** Exercise **
Scan the material below and copy every line holding the word "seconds".

** Supplied data **
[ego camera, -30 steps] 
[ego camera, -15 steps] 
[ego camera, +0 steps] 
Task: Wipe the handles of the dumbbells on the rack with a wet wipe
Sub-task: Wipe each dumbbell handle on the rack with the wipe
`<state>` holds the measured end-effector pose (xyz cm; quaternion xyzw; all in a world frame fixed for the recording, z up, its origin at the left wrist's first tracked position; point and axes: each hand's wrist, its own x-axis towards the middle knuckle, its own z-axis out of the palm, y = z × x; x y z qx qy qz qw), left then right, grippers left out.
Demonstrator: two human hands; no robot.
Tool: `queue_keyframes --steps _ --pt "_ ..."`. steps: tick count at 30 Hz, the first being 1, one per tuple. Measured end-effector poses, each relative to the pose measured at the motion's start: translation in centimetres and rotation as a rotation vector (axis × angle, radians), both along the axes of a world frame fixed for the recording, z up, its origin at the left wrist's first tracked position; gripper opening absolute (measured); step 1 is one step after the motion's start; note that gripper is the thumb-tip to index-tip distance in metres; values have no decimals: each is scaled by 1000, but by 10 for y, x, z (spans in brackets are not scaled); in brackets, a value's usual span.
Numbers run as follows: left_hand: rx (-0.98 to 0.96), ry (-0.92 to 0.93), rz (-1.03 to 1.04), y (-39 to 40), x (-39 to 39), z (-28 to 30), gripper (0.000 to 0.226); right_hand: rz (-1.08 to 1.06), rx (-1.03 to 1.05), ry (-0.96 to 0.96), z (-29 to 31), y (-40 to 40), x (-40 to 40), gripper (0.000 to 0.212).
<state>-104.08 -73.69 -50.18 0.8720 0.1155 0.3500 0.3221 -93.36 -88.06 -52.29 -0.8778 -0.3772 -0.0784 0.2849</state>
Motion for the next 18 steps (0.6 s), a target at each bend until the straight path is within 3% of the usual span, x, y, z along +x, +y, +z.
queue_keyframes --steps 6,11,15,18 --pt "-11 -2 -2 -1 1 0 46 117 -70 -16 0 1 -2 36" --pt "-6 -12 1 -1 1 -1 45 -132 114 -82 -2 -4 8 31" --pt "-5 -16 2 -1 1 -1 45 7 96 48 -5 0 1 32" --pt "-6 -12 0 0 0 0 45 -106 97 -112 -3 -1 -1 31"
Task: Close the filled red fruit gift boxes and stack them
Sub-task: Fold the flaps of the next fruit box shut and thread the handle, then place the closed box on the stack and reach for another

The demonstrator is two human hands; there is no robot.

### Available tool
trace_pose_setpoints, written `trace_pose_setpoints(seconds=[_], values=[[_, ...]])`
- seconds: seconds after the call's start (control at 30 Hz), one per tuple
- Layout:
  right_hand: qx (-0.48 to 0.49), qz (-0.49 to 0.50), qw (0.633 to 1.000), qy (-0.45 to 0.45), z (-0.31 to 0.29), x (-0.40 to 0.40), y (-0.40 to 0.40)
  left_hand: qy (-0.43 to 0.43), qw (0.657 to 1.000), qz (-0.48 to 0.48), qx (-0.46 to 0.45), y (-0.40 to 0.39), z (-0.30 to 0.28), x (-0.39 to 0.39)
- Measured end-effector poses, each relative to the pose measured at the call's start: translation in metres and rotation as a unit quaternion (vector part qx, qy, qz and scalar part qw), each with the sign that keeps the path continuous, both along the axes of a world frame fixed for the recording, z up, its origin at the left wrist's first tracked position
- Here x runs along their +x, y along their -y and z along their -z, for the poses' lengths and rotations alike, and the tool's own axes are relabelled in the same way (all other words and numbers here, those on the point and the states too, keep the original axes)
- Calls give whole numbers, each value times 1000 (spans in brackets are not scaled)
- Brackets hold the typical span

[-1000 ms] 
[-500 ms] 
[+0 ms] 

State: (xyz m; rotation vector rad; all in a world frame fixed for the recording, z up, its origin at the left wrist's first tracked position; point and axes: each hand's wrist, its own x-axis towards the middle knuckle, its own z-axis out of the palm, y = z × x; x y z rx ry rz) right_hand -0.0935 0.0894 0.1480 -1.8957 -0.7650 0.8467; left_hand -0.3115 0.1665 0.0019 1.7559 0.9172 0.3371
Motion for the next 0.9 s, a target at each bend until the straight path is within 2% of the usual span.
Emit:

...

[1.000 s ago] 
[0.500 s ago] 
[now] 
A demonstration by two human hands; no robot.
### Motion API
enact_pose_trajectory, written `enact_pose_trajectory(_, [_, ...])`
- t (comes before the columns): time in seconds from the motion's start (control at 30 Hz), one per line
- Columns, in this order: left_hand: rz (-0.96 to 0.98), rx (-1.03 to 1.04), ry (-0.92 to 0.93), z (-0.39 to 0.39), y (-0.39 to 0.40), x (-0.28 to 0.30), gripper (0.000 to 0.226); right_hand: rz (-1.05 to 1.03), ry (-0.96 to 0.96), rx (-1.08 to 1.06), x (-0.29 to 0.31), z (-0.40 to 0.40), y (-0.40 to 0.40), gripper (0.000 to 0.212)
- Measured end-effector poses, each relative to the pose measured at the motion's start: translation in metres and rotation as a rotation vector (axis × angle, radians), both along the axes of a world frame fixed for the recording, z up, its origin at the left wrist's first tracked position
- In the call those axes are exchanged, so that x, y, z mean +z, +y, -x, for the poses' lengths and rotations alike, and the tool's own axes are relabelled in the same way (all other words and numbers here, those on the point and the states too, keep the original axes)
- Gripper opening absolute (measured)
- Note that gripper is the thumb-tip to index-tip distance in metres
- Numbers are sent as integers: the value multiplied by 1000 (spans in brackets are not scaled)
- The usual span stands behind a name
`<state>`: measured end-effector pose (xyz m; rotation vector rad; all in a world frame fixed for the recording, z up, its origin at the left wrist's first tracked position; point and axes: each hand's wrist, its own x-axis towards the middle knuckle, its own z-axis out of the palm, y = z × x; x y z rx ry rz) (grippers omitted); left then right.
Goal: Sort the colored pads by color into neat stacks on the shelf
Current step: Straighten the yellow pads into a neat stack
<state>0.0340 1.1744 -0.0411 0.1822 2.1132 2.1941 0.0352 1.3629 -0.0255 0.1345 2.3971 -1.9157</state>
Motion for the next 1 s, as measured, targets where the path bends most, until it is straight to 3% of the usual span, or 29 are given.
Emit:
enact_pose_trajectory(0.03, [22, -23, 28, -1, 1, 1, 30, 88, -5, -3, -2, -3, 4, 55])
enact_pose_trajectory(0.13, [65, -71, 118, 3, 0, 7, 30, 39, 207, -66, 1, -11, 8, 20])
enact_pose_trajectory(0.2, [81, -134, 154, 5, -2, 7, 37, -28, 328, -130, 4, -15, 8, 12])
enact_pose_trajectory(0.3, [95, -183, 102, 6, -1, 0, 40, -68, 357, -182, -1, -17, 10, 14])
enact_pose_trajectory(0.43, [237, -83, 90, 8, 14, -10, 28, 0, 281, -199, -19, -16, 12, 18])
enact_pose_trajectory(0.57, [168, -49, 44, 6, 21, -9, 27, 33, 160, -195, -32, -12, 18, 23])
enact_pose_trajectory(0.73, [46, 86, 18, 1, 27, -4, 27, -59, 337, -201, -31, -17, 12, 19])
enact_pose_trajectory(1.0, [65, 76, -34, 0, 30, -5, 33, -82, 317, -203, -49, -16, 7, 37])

** Result for this exercise **
trace_pose_setpoints, written `trace_pose_setpoints(seconds=[_], values=[[_, ...]])`
- seconds: seconds after the call's start (control at 30 Hz), one per tuple
- t (comes before the columns): time in seconds from the motion's start (control at 30 Hz), one per line

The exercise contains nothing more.